▶ _Material for this task_
----

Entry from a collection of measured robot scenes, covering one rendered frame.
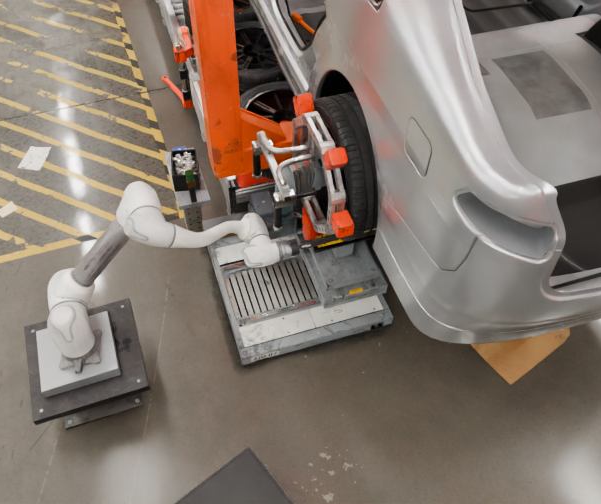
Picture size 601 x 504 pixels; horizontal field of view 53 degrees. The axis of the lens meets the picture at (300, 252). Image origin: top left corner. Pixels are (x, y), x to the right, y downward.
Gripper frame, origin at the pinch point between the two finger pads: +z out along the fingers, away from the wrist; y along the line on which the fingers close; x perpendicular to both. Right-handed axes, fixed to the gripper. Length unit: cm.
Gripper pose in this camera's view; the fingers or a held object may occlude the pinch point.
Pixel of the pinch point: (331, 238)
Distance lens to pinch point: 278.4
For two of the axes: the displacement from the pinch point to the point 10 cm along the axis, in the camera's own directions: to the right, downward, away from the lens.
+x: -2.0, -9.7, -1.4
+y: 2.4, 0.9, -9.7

----

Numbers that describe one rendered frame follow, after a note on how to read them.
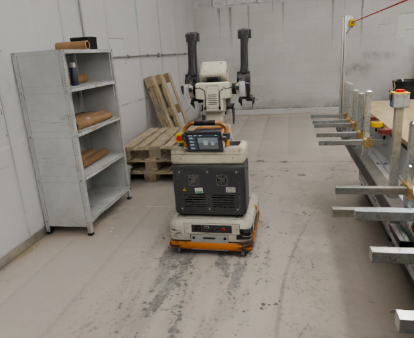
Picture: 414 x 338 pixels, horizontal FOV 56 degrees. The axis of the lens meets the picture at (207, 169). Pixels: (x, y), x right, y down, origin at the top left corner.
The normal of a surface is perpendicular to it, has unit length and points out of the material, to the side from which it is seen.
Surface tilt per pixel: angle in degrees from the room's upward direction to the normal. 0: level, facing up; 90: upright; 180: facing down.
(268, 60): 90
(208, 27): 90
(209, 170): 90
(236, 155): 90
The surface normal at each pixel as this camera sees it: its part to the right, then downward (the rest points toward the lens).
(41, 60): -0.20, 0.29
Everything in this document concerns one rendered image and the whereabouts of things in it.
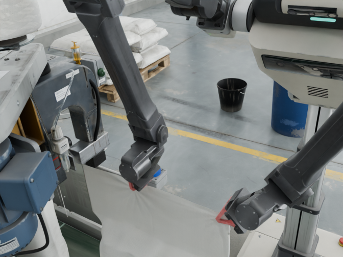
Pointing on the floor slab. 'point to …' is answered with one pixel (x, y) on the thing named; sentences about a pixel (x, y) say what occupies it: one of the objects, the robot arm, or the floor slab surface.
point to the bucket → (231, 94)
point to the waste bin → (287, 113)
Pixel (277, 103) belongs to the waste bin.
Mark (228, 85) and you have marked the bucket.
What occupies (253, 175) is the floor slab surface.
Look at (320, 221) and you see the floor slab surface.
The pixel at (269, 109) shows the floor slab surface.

----

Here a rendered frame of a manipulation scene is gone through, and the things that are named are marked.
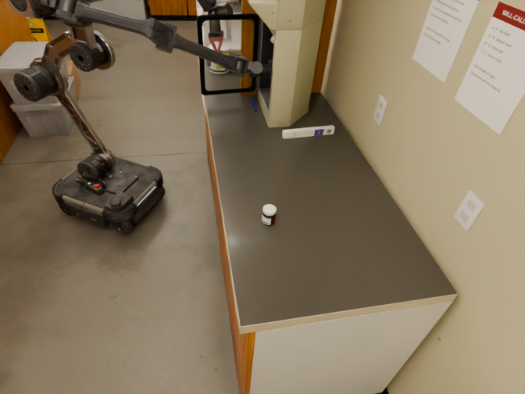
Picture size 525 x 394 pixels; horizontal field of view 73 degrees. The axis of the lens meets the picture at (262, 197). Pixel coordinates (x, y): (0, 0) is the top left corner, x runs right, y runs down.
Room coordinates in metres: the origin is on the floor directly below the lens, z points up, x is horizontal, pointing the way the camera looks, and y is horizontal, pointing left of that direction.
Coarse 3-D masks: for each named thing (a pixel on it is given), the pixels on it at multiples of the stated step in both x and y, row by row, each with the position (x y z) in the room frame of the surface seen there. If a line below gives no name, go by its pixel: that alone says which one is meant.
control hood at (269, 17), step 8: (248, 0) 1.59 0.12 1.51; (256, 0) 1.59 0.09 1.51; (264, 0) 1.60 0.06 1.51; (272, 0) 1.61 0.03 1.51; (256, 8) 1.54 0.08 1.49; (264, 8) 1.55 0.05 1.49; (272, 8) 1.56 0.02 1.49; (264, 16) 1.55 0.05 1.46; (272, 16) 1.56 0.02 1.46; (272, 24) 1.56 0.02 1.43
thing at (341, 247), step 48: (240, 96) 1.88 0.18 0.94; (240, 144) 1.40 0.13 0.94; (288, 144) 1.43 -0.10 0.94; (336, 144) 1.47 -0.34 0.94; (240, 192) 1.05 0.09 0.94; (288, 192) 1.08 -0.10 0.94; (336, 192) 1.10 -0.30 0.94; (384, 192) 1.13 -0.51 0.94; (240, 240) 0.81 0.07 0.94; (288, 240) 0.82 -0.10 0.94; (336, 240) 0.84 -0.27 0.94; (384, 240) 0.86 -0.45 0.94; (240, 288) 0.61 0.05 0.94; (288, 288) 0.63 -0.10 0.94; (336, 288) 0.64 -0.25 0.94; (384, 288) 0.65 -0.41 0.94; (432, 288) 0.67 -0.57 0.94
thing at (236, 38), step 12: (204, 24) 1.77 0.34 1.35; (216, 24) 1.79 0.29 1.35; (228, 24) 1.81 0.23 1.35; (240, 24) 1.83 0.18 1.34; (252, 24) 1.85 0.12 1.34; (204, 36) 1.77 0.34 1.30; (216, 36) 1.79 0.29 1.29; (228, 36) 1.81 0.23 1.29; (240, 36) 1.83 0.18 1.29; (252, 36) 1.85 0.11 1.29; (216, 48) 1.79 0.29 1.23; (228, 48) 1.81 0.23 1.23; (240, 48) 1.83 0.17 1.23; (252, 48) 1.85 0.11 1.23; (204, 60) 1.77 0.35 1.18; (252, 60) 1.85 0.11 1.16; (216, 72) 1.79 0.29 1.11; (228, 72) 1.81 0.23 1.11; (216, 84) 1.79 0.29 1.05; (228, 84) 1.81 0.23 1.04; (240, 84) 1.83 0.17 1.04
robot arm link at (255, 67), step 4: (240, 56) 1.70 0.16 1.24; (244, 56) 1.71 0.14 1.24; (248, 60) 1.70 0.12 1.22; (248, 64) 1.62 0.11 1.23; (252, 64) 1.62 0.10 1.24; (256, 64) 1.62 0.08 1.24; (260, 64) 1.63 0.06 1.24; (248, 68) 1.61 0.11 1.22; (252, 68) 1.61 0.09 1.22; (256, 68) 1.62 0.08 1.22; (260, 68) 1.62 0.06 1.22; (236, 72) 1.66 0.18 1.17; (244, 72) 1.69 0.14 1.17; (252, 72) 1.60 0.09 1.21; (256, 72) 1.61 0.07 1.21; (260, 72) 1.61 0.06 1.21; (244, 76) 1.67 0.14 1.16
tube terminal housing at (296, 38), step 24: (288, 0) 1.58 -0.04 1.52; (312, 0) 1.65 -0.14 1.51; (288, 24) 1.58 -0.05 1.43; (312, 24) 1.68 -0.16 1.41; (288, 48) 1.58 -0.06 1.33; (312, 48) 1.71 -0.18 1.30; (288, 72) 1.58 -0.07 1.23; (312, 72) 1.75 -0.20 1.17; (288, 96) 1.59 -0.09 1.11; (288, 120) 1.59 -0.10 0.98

----

▶ _Work instruction_
Scan the lines above for the word "things". Return each one that has it.

▶ _Written answer_
Everything in this document concerns one rendered image and the whereabouts of things in it.
Here a rendered frame of a manipulation scene is gone through, and the things that are named are marked.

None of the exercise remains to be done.